La serie "Medienhafen" ha preso luogo quest’anno, e la ricerca sia a livello concettuale che visivo è ancora in work in progress. Il primo lavoro terminato è "Medienhafen - Architecture Walk", attualmente esposto al Stadtmuseum di Dusseldorf, luogo significativo per l’intera seria di lavori che nasceranno sotto questa tematica. L´interesse di analizzare e studiare il dialogo tra storia e contemporaneità al Medienhafen, è nato infatti dopo una visita allo Stadtmuseum. Qui ho scoperto la seria fotografica "Projekt Theinhafen Düsseldorf" (1979-1980) di Tata Ronkholz e Thomas Struth che mi ha colpita sia a livello emozionale che teorico. I due fotografi hanno documentato l’area del porto poco prima dell’intervento di riqualificazione urbana ed architettonica del quartiere, per salvaguardare le forme che sarebbero andate perdute. Interessata alla storia che sottende questa serie fotografica e alle forme visive proposte da Ronkholz e Struth, mi sono posta l’obiettivo di iniziare un’esplorazione del luogo alla ricerca delle forme industriali tipiche degli anni ’70 e, in secondo luogo, di indagare il dialogo tra le forme visive antiche e contemporanee.
«Uno studio d’artista si potrebbe quasi paragonare ad un laboratorio di ricerca scientifica.»
F.I.: Ti va di raccontarci qualcosa della tua ultima residenza d´artista con il KunstVereineRuhr?

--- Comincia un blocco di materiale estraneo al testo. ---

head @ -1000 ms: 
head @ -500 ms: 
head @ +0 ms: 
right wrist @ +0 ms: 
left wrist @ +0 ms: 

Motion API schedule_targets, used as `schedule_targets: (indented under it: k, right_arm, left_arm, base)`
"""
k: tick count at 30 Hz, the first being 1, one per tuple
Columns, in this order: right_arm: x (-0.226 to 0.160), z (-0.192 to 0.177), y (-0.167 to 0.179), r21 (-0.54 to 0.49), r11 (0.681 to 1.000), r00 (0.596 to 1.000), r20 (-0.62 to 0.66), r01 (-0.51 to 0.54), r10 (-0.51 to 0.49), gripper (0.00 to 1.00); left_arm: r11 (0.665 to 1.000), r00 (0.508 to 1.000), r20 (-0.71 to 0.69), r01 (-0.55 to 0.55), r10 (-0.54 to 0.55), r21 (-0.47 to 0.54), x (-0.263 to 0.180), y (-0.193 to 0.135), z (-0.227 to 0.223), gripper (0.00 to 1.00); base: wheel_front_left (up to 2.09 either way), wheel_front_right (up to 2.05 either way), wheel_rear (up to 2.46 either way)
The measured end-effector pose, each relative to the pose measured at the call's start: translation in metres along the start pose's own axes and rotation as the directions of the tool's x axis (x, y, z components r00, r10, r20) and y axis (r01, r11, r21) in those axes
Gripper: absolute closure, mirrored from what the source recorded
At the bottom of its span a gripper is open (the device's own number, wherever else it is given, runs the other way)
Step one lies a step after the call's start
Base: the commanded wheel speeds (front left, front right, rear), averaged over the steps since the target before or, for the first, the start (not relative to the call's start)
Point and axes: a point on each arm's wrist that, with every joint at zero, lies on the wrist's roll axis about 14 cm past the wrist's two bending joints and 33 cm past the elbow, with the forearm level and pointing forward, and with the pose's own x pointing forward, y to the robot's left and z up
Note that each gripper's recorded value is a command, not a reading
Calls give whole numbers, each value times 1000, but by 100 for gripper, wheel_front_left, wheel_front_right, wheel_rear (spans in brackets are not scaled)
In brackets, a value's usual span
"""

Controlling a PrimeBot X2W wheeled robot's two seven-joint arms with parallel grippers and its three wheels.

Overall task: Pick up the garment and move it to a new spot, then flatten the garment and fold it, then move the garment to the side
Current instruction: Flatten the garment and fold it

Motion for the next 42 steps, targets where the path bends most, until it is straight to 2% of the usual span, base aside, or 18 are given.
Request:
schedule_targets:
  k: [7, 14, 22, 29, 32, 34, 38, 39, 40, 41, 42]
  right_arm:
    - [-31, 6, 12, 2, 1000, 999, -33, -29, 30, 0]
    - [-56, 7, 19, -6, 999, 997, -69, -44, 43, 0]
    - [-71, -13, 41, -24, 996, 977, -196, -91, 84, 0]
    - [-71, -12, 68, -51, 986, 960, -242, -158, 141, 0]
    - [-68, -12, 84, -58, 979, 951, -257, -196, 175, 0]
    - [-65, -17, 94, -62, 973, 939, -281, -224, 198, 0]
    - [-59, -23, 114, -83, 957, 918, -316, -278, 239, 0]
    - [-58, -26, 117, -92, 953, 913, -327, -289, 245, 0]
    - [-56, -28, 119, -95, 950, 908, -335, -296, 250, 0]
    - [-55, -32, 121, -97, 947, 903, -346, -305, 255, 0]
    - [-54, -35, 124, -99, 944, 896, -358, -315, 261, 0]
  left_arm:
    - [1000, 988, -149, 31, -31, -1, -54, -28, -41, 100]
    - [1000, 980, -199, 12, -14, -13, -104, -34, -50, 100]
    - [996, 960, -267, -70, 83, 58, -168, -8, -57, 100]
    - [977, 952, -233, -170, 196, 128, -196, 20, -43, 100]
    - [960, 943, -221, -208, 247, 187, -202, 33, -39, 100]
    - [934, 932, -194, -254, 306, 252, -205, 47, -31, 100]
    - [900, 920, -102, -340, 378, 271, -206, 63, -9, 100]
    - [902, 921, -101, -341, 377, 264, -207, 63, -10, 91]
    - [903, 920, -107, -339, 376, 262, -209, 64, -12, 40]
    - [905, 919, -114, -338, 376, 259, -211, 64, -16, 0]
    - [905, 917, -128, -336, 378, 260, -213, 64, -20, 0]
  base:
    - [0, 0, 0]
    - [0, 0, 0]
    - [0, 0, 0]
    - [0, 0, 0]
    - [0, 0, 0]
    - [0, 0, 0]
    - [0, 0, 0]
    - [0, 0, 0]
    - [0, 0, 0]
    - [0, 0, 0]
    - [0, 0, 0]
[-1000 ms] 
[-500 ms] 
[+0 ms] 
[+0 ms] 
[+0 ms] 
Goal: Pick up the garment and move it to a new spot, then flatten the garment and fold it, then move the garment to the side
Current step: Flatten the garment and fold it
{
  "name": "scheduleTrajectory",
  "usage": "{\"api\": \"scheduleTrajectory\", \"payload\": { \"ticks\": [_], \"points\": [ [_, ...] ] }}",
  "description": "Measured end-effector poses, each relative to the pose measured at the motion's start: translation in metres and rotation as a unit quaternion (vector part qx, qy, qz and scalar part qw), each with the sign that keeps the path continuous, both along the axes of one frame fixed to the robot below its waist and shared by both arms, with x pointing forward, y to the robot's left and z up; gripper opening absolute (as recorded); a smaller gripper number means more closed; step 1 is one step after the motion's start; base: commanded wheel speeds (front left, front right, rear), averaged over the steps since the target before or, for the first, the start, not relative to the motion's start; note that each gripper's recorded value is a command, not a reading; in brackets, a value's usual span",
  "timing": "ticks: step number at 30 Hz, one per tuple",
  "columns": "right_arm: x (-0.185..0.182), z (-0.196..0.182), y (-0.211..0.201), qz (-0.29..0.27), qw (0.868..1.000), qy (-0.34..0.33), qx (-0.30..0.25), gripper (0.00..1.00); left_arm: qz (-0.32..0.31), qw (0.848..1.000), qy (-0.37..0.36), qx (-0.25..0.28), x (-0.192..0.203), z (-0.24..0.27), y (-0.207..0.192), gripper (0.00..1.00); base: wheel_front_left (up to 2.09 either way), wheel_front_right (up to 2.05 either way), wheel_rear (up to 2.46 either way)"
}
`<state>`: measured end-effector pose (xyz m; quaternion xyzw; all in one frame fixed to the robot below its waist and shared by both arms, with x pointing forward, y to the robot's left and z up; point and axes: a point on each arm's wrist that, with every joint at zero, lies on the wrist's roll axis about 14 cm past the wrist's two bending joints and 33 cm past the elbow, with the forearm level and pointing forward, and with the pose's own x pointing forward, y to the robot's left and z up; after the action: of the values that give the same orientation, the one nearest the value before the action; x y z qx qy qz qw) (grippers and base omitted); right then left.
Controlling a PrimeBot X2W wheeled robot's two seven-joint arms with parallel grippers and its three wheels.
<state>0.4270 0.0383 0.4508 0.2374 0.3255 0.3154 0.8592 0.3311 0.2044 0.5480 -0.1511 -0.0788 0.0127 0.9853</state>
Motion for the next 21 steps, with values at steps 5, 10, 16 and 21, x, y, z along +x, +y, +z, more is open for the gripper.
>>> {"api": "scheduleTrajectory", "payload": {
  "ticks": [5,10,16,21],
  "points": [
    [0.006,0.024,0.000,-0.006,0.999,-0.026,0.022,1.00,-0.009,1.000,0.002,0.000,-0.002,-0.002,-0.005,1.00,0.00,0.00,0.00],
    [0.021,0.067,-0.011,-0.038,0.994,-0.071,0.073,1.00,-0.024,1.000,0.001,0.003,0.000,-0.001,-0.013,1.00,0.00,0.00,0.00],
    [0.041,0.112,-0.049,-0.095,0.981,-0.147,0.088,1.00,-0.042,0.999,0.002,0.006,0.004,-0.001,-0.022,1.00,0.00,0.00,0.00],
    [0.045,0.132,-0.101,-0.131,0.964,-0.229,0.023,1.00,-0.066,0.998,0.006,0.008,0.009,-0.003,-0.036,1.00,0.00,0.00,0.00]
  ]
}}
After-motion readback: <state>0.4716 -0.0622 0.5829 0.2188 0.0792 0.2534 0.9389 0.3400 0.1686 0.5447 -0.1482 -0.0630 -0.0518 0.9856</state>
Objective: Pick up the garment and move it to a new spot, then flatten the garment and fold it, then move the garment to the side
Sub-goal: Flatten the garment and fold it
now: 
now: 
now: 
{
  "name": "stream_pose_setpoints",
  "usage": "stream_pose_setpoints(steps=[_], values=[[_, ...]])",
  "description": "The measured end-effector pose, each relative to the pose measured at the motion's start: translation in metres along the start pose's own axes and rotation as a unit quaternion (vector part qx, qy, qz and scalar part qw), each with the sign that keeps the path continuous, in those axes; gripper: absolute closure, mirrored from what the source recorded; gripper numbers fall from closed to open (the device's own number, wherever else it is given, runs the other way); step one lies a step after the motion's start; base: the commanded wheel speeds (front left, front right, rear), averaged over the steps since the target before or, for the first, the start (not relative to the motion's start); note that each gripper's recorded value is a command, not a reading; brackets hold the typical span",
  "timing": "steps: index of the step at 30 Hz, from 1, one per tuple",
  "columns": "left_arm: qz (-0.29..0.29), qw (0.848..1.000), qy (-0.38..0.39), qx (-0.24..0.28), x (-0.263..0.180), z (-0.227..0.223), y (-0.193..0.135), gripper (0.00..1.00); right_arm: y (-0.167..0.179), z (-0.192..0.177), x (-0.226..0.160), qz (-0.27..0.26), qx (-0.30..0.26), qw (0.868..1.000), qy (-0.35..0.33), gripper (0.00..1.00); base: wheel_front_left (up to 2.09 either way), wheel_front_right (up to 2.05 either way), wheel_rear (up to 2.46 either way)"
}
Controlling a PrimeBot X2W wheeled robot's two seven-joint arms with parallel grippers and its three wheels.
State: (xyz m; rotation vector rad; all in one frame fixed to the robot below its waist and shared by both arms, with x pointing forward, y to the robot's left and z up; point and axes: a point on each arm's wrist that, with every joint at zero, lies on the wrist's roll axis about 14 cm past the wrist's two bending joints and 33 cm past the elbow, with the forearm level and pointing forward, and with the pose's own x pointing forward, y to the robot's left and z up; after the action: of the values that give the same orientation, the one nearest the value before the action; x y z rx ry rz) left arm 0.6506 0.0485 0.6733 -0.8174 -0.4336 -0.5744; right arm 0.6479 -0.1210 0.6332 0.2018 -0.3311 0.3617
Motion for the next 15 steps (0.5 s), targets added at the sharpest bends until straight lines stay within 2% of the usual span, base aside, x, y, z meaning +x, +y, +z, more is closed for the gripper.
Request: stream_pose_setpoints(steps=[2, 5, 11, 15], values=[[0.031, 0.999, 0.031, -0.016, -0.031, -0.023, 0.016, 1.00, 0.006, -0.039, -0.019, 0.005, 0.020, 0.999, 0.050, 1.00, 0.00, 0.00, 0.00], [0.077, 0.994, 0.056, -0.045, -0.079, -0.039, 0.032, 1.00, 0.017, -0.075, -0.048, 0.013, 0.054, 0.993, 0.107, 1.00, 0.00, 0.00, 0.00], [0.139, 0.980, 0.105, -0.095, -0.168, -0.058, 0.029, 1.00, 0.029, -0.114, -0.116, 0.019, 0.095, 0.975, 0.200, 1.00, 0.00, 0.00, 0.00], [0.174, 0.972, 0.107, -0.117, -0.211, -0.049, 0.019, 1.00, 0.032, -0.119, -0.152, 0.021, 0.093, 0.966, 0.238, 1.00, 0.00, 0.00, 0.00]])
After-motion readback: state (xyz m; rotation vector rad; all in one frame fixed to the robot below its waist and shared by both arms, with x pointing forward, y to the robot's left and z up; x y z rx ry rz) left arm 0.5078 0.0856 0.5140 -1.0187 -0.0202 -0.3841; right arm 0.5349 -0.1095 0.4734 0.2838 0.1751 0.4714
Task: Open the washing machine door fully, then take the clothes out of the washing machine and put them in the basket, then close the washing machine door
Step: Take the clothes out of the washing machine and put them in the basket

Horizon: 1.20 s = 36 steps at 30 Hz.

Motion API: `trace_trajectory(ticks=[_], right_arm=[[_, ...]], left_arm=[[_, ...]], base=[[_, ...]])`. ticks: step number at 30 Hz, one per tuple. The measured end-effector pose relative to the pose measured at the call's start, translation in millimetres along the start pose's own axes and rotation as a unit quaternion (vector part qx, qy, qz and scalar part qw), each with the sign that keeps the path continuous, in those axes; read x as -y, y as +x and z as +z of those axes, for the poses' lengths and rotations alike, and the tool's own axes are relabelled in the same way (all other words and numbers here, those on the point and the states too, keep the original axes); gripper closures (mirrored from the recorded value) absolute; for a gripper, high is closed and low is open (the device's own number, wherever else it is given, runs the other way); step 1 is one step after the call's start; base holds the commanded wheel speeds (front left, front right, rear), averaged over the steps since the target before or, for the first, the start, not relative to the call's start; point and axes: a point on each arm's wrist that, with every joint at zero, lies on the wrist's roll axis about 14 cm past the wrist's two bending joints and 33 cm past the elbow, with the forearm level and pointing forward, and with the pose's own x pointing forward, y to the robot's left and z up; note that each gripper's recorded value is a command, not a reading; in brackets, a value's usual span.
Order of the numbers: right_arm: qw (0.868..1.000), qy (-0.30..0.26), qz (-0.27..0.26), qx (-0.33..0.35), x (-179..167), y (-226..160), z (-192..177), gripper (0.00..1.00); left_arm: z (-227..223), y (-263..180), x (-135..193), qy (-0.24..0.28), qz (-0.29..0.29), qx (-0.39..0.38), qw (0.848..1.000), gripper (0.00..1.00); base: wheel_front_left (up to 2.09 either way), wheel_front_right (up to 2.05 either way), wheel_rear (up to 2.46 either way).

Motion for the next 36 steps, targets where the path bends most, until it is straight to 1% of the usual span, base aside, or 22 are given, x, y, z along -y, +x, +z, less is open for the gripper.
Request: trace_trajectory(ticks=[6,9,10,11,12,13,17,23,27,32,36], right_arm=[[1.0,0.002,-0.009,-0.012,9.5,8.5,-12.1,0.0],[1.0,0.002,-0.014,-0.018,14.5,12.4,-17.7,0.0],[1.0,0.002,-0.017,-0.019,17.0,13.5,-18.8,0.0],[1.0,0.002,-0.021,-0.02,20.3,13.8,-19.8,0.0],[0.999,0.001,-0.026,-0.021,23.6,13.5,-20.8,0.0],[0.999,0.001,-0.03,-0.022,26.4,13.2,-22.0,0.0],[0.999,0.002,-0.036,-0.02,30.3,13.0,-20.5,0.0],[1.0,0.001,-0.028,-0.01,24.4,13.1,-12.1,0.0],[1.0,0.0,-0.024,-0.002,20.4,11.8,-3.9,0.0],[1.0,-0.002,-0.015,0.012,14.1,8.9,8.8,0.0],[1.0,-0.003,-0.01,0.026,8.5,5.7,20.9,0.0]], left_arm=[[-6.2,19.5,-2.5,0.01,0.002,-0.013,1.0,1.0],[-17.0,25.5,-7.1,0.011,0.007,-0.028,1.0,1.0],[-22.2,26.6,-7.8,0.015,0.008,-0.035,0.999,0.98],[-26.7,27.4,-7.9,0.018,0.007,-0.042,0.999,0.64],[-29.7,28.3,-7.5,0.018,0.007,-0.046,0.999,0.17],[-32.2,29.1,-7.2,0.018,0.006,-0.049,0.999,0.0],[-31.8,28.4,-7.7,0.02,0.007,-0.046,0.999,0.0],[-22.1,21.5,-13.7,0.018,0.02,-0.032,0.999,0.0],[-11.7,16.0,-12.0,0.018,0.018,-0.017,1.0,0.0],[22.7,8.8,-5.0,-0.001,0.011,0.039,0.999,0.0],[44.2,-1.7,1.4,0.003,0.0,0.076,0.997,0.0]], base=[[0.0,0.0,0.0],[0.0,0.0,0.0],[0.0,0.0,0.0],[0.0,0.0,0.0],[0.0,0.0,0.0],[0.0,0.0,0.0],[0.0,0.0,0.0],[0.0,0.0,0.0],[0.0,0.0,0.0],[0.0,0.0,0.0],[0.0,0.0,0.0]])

M.C.: A ottobre ho vinto un concorso per la Ruhr-Artist-in-Residence del Kunstvereine Ruhr. Era un concorso a tema libero. Bisognava proporre un progetto di ricerca con una meta specifica. Io ho colto l’occasione per ricercare sul Progetto Porta Nuova a Milano che, da lontano, non ero riuscita a seguire nello specifico. La prima serie di lavori su carta, "The New Milan", è stata esposta in Dicembre alla Künstlerhaus di Dortmund. Secondo un approccio simile a "Medienhafen", con "The New Milan" sto approfondendo la presenza di forme contemporanee in una città come Milano, caratterizzata da un patrimonio storico e artistico di grande valore culturale.